Viernes, 20 de julio de 2007 | Hoy
EL PAíS › OPINION
Por Pablo Vignone
En esa esquina maravillosa que dibujan el trazo de la literatura con la gambeta del fútbol, son inevitables los guiños. “El ocho era Moacyr”, se dice, a modo de contraseña, o “Lo que se dice jugador de fulbo, Palito Salvatierra”, y basta para entender, entre los que tenemos más de 40, de qué se habla. Si el matrimonio entre las letras y el deporte de los once y la globa es anterior a Roberto Fontanarrosa (como lo prueba la fundacional Literatura de la Pelota de Roberto Santoro, recientemente reeditado), el Negro fue –para mí junto a Juan Sasturain– el autor del puntapié inicial del boom de la literatura futbolera (un adjetivo que Horacio Pagani, otro gran amigo del rosarino, se atribuye) de los últimos tiempos, que con un número creciente de autores, más o menos suerte y sin pretensiones académicas, produjo obras diversas, movidas atractivas y hasta editoriales especialmente dedicadas al rubro.

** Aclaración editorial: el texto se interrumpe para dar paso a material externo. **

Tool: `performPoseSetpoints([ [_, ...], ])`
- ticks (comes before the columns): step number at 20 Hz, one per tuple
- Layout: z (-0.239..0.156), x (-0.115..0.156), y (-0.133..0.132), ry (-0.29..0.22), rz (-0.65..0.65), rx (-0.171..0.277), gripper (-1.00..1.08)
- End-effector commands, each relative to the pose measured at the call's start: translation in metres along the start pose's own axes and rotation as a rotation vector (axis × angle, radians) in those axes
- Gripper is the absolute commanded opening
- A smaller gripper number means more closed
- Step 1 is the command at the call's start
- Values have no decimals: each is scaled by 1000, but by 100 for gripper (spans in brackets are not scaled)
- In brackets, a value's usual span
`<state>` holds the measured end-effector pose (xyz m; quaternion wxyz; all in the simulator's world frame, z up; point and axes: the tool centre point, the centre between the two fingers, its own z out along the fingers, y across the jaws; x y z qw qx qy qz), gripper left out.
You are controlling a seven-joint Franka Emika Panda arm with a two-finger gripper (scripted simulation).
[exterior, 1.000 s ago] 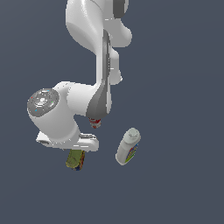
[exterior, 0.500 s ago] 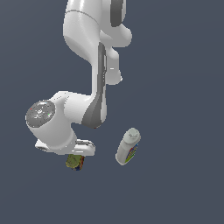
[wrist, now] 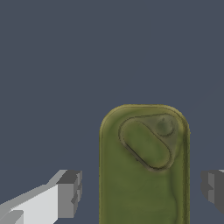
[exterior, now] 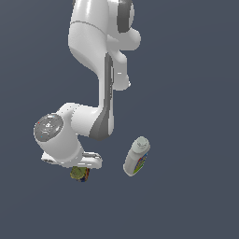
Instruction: Pick up a designated object from a clutter of objects.
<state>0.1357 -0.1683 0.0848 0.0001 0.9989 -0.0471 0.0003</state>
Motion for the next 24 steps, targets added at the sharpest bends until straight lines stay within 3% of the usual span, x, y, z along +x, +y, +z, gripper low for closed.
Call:
performPoseSetpoints([
  [1,15,-1,0,-1,0,0,100],
  [9,26,1,0,-1,0,0,100],
  [10,26,1,0,-1,0,0,-100],
  [24,23,-1,1,-2,0,0,-100],
])
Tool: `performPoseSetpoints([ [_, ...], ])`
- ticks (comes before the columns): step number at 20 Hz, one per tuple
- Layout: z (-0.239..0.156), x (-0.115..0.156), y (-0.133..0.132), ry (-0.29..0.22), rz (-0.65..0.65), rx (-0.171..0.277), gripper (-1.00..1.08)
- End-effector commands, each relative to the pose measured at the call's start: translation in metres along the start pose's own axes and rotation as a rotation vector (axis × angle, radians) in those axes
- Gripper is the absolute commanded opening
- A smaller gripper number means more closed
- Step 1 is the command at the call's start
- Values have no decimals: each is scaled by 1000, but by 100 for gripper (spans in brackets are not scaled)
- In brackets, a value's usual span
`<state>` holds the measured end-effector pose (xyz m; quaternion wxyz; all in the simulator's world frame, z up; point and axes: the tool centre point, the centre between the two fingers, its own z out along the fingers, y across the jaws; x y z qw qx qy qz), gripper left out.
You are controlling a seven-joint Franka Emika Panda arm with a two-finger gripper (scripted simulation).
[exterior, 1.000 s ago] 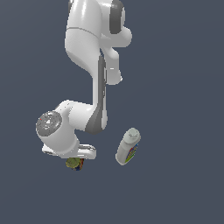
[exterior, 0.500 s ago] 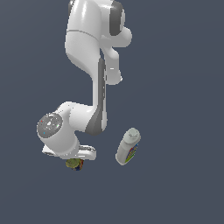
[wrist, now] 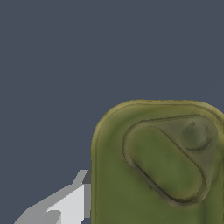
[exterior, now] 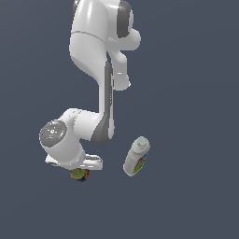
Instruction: Pick up a designated object from a clutter of objects.
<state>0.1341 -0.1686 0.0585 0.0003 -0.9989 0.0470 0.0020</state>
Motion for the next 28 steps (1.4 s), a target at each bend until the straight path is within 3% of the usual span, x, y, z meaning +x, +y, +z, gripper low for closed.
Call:
performPoseSetpoints([
  [1,-5,-1,0,3,0,0,-100],
  [13,-63,-27,6,3,0,0,-100],
  [28,-211,-93,19,3,0,1,-100],
])
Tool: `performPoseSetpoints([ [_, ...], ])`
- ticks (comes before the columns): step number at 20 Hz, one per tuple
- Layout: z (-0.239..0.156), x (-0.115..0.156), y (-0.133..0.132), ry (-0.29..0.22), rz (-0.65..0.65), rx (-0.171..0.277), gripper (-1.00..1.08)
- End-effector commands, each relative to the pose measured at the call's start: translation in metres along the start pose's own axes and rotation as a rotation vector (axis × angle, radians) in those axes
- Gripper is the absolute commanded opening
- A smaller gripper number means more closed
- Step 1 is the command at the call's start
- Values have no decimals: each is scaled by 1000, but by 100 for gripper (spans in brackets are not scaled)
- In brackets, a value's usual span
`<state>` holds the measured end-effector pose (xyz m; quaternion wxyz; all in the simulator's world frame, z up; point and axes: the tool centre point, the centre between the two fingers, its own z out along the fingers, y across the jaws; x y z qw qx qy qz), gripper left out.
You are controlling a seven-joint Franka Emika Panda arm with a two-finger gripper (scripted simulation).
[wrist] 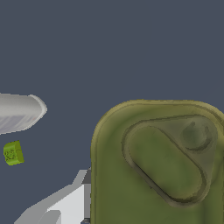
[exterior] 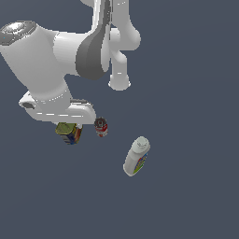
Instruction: Pick up a designated object from a clutter of objects.
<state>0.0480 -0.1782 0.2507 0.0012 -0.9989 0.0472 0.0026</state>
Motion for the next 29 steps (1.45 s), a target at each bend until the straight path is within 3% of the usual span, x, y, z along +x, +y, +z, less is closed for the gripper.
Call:
performPoseSetpoints([
  [1,-31,-12,3,5,0,-1,-100],
  [16,-170,-68,16,5,0,-2,-100],
  [29,-197,-76,19,5,0,-2,-100],
])
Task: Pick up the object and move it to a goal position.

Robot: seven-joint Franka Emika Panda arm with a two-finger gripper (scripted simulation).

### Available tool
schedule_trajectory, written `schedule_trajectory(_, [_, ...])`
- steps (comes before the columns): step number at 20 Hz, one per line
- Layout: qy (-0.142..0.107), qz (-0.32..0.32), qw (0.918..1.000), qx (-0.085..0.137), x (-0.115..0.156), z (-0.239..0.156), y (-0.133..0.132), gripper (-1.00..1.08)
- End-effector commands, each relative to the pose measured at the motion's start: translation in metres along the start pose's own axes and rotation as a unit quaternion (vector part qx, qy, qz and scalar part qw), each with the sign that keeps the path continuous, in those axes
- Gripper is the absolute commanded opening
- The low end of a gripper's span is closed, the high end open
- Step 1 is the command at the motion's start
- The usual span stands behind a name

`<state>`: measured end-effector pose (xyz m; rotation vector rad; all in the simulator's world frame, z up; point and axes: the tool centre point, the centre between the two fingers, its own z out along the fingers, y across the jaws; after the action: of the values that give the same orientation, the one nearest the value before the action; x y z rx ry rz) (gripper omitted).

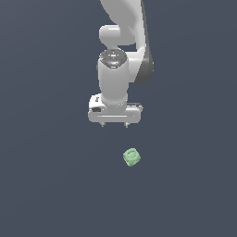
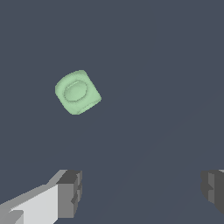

El fantástico mérito del Negro fue haber descubierto, antes que casi todos, que la cultura del fútbol es un género con veleidades al que, en la práctica, no le va nada mal: no suele jugar a empatar. En esa cancha novedosa que supieron marcar, dándoles música propia a los códigos del estadio, Fontanarrosa era Maradona.